It did? I guess you never had more than 1 active job on your uVax, huh?
Compare a uVax with 3 users to a 680xx with 3 users. I know where I want
to work.
---------
I guess that I really want to say this: Don't throw out flip answers to
hard problems. I *know* that I have a lot to learn in this area and I
try to be especially careful because of it. If you are going to advocate
parallelism, don't do so without noting the difficulty of writing parallel
code. If you're going to dismiss advances in technology, don't do so
without proposing something better.
--
Larry McVoy mcvoy@rsch.wisc.edu or uwvax!mcvoy
"What a wonderful world it is that has girls in it!"
authorplaceholder@gorgo.UUCP.UUCP (04/27/87)

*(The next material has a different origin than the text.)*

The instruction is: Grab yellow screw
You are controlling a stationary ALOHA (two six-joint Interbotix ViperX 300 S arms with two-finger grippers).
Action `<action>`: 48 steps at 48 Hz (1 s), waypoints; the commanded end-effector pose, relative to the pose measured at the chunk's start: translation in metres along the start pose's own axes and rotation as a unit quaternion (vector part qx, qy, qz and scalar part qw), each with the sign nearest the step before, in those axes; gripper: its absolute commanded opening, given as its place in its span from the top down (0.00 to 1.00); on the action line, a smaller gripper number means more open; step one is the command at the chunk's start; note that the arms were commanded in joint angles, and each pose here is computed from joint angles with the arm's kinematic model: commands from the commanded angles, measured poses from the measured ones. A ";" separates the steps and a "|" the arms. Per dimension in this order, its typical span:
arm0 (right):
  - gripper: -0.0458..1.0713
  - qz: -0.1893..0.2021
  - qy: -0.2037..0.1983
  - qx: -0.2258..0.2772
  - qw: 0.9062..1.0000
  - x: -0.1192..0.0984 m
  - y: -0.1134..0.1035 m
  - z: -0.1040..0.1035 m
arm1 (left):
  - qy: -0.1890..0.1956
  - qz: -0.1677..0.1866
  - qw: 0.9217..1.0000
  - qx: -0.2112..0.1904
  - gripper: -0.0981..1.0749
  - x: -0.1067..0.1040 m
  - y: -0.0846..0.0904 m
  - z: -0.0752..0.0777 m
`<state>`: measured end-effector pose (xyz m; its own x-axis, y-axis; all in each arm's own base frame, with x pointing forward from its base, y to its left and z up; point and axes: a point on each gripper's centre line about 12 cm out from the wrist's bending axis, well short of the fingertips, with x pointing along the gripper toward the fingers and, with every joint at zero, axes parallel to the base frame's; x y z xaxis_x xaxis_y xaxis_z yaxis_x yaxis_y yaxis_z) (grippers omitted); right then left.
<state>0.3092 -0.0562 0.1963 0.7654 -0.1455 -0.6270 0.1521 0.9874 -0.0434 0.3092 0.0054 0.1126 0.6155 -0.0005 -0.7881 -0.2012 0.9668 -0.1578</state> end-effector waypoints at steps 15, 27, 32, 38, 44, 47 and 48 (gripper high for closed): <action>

This is (of course) a very fuzzy question. I would tend to go (for now) with an off-chip mmu for several reasons: 1) On-board MMUs require micro-bus cycles just like separate MMUs, and depending upon the uP architecture may take the same number of cycles. 2) We can't add virtual cache with an on-board MMU. The advantage of virtual over physical cache is that it operates in parallel with the MMU cycles and returns in nearly half the time on a hit, whereas the physical cache always requires a complete MMU cycle. 3) Some applications (small signal processing, etc.) don't really require the MMU, so why should one drive up the cost of the uP by adding one on-board? 4) Some architectures support stackable multiple MMUs that operate parallel. One obviously cannot do this if the MMU is on-board. I am sure that there are numerous other reasons why off-chip MMUs are more desirable. Steve Blasingame (Oklahoma City) ihnp4!gorgo!bsteve
mash@mips.UUCP (John Mashey) (04/27/87)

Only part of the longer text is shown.